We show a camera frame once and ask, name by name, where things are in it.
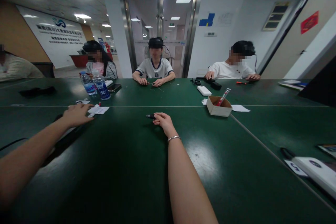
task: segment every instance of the glass door
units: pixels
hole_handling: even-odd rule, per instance
[[[150,57],[148,41],[161,37],[166,58],[177,78],[188,75],[199,0],[124,0],[132,70]]]

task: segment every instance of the bottle
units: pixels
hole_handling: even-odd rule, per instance
[[[107,90],[105,80],[99,75],[98,70],[93,69],[92,74],[93,74],[92,80],[93,80],[93,82],[95,83],[95,85],[98,89],[98,93],[100,95],[100,98],[102,100],[110,99],[111,98],[110,92]]]
[[[94,84],[93,80],[85,73],[85,71],[82,71],[80,73],[80,79],[84,85],[84,88],[86,92],[92,97],[97,94],[97,87]]]

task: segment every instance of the black phone
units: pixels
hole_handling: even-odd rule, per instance
[[[108,88],[107,88],[107,90],[110,92],[110,93],[114,93],[114,92],[116,92],[119,88],[121,88],[121,84],[113,84],[113,85],[111,85],[111,86],[109,86]]]

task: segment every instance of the pink shirt
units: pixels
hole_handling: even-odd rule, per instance
[[[104,73],[104,63],[103,62],[97,62],[97,63],[93,62],[92,68],[98,70],[99,74],[103,76],[103,73]]]

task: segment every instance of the person
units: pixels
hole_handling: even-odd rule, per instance
[[[242,60],[248,56],[255,55],[253,43],[241,40],[236,42],[229,50],[229,57],[226,61],[216,62],[206,73],[205,78],[209,79],[245,79],[248,81],[260,80],[250,67],[243,65]]]
[[[14,56],[0,45],[0,82],[23,78],[44,78],[43,73],[28,60]]]
[[[91,104],[72,105],[63,117],[0,159],[0,209],[7,210],[36,174],[58,139],[72,127],[94,118],[86,113]],[[218,223],[207,193],[193,166],[172,119],[155,113],[154,125],[168,137],[168,185],[174,223]]]
[[[148,42],[150,58],[145,59],[133,73],[133,79],[140,85],[147,85],[147,78],[157,78],[154,87],[159,87],[175,79],[175,73],[169,61],[162,58],[163,40],[160,37],[151,38]]]
[[[92,70],[99,71],[99,75],[106,79],[117,79],[117,69],[102,46],[95,40],[90,40],[83,45],[83,50],[89,55],[89,62],[86,64],[87,74],[92,78]]]

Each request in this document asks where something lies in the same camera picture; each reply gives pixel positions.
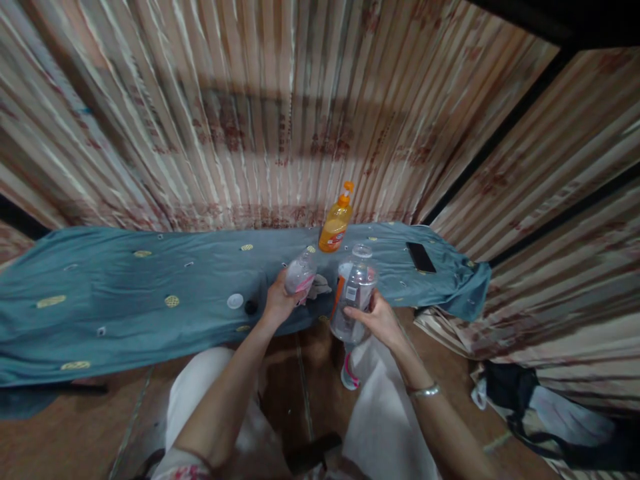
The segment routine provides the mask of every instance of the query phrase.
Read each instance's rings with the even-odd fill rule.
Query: bracelet
[[[440,393],[440,385],[438,385],[437,382],[435,382],[428,389],[414,390],[407,387],[407,395],[409,396],[409,398],[432,397],[434,395],[437,395],[438,393]]]

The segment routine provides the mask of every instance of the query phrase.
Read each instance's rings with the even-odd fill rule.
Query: wooden floor
[[[469,362],[413,325],[411,309],[396,310],[407,334],[478,441],[506,478],[559,478],[538,456],[512,438],[490,408],[471,401]],[[358,392],[339,379],[343,347],[324,323],[274,339],[265,358],[262,407],[281,435],[285,453],[325,433],[344,436]],[[127,480],[163,447],[165,412],[174,378],[190,357],[110,375],[104,397],[59,397],[22,421],[0,422],[2,478]]]

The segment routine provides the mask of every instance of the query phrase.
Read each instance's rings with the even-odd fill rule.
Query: water bottle
[[[311,290],[317,270],[313,258],[314,251],[315,249],[313,248],[307,248],[298,255],[287,268],[287,276],[285,278],[287,295],[295,295],[298,292],[304,291],[305,298],[300,301],[302,305],[304,305],[307,298],[306,293],[309,293],[309,290]]]
[[[338,288],[331,318],[331,332],[347,344],[362,342],[369,333],[364,324],[345,314],[345,307],[369,311],[371,294],[377,282],[377,275],[371,256],[371,248],[358,244],[338,266]]]

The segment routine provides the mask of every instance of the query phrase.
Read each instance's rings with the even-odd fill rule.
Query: orange juice bottle
[[[334,203],[329,210],[325,226],[322,227],[320,234],[320,242],[318,242],[318,247],[323,252],[331,253],[340,248],[353,213],[349,204],[349,194],[353,195],[353,182],[345,182],[345,191],[338,198],[338,202]]]

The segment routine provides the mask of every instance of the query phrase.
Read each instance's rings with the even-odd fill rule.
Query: black smartphone
[[[413,259],[413,264],[418,270],[427,273],[436,273],[435,267],[422,244],[407,242],[407,248]]]

▶ _EXERCISE AIM_
Find every line of the data that includes the string "camera". Copy each of those lines.

▶ _RESULT OF THE EXERCISE_
We show a camera frame once and ask, name by name, where things are in it.
Each request in this document asks where something lies in the same camera picture; each reply gives pixel positions.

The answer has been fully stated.